* **Given data**:
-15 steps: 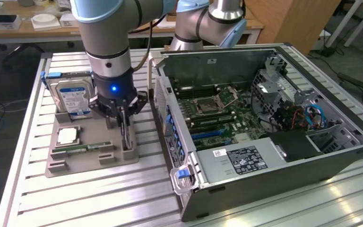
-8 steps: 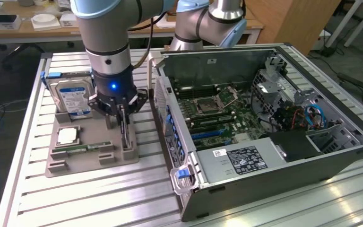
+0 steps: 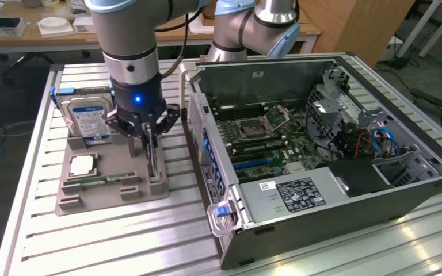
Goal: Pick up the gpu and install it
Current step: 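Pick up the gpu and move the gpu toward the slot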
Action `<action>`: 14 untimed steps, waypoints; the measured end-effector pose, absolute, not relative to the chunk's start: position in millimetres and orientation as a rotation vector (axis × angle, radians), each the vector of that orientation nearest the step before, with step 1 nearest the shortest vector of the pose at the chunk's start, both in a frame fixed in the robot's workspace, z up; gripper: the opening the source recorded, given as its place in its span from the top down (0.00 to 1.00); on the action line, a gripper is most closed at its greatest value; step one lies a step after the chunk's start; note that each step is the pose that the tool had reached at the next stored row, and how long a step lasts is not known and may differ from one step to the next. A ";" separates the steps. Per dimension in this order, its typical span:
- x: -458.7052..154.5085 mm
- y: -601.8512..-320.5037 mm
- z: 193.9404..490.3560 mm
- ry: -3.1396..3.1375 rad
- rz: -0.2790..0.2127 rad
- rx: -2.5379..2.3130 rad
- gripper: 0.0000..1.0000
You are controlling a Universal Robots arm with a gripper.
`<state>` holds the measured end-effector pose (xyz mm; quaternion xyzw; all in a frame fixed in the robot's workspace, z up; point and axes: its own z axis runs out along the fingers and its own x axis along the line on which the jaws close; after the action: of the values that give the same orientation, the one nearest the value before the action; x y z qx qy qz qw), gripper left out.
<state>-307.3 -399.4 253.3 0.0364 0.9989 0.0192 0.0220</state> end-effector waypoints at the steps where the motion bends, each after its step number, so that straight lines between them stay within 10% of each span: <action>1: -307.2 -399.4 254.8 3.095 0.060 0.113 0.74; 14: -307.2 -399.4 268.6 3.095 0.060 0.113 0.74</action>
<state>-307.2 -399.4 268.6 0.0364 0.9989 0.0193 0.0220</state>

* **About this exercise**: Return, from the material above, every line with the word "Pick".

* **Your response**:
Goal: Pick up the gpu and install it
Current step: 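Pick up the gpu and move the gpu toward the slot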

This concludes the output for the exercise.